Another example of FDA exercising regulatory flexibility is its decision to permit India manufacturer Intas Pharmaceuticals to export to the US cisplatin and several other medically necessary injectable medicines in short supply, despite citation for multiple manufacturing deficiencies found during recent site inspections. FDA has required the company to provide third-party certification to confirm that products meet quality attributes and are not involved in data integrity violations. With the resumption of FDA plant inspections delayed by the COVID-19 pandemic, particularly with foreign facilities, the agency has uncovered more data and production quality issues, which have led to import restrictions that have limited supplies.

Although manufacturers are required to notify FDA in advance of anticipated production and supply problems, agency officials seek added legislative authority to strengthen reporting requirements for drug and medical device makers, similar to temporary provisions approved during the COVID health emergency.

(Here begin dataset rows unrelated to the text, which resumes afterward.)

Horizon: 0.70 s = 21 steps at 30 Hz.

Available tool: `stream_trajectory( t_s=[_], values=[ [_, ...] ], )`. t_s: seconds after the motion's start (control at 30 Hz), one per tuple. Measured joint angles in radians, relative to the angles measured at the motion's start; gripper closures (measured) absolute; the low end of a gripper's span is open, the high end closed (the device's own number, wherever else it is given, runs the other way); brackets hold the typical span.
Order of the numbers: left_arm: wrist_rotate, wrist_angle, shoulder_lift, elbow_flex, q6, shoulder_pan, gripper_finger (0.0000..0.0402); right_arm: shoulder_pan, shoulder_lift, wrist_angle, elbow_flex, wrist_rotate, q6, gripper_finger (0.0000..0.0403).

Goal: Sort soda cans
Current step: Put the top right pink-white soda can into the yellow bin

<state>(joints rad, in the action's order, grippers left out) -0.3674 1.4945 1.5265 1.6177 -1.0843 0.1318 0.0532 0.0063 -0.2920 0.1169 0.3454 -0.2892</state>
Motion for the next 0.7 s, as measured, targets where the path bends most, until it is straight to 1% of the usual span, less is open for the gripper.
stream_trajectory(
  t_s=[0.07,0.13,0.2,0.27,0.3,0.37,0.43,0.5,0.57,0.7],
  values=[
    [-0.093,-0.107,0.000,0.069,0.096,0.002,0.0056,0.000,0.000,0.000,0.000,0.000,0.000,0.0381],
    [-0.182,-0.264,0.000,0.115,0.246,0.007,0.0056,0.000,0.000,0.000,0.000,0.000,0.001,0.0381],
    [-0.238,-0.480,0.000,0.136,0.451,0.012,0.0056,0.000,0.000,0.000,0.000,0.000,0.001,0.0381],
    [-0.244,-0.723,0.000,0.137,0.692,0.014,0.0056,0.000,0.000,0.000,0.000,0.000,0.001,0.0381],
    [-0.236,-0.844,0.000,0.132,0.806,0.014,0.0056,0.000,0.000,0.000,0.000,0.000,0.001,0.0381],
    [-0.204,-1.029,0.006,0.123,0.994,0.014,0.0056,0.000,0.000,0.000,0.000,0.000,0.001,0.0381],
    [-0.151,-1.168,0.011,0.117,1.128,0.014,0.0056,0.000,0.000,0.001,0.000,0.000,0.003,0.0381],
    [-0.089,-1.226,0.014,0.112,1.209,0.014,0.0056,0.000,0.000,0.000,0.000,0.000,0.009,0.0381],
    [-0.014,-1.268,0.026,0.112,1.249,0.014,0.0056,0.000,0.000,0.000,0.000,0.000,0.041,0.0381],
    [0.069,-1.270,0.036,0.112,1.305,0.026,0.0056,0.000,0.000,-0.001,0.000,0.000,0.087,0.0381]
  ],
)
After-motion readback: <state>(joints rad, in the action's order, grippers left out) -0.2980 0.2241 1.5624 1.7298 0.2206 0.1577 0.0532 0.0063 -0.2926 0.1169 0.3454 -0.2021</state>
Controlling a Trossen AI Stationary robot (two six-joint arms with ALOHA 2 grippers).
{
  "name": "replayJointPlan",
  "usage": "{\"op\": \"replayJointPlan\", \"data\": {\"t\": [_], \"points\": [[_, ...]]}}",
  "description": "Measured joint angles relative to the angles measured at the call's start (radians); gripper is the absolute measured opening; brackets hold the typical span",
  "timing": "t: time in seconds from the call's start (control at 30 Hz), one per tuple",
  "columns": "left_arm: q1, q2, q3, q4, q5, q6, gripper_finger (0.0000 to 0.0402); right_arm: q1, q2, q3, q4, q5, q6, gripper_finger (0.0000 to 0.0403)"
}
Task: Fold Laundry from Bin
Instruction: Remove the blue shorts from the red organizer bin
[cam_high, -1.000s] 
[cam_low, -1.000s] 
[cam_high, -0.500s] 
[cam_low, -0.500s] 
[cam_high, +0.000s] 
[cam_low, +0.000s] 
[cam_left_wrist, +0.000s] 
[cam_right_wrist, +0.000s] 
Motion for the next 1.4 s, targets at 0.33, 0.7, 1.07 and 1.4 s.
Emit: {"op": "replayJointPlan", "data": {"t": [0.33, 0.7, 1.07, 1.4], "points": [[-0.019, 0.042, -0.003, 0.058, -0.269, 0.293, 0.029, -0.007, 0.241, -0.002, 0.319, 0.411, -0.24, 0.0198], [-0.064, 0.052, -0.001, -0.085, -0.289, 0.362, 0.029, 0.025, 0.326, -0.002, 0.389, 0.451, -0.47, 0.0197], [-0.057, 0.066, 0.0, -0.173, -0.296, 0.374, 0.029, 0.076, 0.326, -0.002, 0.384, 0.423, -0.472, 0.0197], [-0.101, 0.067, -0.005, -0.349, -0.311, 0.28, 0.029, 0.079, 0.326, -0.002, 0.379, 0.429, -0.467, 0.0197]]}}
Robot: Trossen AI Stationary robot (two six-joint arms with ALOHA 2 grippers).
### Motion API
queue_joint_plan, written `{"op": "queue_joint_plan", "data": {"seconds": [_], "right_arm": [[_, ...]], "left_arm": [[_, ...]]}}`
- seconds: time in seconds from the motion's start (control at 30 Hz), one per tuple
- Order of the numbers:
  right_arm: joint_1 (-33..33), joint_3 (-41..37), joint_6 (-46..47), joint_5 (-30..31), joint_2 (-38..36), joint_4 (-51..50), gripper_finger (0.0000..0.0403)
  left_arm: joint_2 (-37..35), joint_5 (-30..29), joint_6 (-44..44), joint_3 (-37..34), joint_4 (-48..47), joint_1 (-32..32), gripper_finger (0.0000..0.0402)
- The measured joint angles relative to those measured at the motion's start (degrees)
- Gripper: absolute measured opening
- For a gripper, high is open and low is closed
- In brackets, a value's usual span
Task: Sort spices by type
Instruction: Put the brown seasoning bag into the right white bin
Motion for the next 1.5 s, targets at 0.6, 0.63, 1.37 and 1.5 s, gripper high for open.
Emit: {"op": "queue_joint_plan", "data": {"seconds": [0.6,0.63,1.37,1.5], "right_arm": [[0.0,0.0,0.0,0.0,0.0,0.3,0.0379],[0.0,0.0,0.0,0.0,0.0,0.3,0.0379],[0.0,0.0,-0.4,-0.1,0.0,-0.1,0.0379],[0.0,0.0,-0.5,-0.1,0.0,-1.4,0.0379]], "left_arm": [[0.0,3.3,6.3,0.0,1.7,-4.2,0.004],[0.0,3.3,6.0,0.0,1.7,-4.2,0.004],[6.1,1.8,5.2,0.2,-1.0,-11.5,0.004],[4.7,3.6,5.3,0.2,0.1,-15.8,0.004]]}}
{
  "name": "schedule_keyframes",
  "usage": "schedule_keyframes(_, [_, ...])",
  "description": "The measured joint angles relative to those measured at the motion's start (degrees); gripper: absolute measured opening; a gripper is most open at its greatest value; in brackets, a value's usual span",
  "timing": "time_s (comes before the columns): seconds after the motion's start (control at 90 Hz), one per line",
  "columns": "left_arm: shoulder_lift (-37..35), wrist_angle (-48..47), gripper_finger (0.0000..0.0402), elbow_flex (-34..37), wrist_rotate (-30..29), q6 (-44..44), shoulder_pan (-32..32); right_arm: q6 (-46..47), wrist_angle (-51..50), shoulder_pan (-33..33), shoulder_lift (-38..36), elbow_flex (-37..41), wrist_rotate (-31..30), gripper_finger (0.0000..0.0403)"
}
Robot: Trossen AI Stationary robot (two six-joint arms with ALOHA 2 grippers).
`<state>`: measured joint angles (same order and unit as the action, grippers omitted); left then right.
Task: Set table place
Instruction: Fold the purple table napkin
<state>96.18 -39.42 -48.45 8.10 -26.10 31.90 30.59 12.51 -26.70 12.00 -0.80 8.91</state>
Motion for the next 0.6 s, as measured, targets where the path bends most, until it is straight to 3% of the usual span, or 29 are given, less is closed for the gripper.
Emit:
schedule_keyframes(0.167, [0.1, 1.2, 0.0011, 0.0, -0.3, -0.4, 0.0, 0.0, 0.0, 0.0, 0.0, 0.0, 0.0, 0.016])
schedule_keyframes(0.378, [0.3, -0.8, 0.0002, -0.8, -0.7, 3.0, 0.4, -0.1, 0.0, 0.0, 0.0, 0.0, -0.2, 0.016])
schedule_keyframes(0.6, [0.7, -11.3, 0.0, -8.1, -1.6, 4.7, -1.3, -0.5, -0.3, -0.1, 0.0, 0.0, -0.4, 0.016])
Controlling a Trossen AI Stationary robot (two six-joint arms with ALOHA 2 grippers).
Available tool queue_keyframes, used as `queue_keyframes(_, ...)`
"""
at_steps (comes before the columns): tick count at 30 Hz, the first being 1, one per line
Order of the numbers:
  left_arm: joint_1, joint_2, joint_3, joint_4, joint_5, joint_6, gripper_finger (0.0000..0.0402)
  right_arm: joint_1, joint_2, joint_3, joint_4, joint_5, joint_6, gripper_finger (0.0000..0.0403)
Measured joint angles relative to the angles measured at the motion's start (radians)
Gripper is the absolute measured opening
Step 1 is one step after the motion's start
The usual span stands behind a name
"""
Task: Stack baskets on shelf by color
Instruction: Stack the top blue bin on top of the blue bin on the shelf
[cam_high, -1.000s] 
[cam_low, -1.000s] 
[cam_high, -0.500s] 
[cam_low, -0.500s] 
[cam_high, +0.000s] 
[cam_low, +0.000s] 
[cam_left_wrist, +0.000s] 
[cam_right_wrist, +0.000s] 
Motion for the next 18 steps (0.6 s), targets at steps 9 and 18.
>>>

The agency also would like to be able to require industry reports on rising market demand for certain drugs, as occurred during the recent surge in respiratory infections. FDA currently lacks authority to collect this information but is backing proposed changes for inclusion in reauthorization of the Pandemic and All-Hazards Preparedness Act, which hopefully will advance through Congress in the coming months. Some legislators also want to revise the Controlled Substances Act to ensure patient access to ADHD treatment Adderall by better control of supply and diversion.

Manufacturers of new treatments, such as Novo Nordisk’s weight-loss drug Wegovy, can better manage supply by taking steps to lessen demand, such as reducing supplies of a lower starting dose to discourage new patient treatment. Ideally, firms could respond to supply problems by shifting manufacturing lines to increase production of a needed medicine, but often are hampered by limited staff, resources, and ingredients. FDA recommends that companies stockpile backup supplies, but, again, cannot require such action.

Generics squeezed

The broader problem is that shortages of cancer drugs and many widely used sterile injectables are made by generic companies with limited redundancy in production due to very tight margins, as health plans and pharmacy benefit managers push down prices. If a facility inspection uncovers serious quality issues or a company experiences increased costs for materials and operations, that may compel a plant shutdown that can impact the broader supply chain. In remarks at the annual meeting of the Biotechnology Innovation Organization in June, Califf ascribed most drug shortages to generic firms going out of business, either because they fail to invest in quality operations or because they can’t make a profit from the squeeze on prices.

Such concerns were cited in a discussion of supply chain resilience at the Food and Drug Law Institute annual conference in May. A generic drugmaker warned against FDA imposing added costs on industry, such as instituting quality metrics, because generics firms fear that purchasers will not pay more for medicines from facilities that earn high-quality ratings.

FDA described the challenges in coping with these issues in its latest report to Congress on drug shortages for 2022. The update acknowledges still high ongoing shortage situations.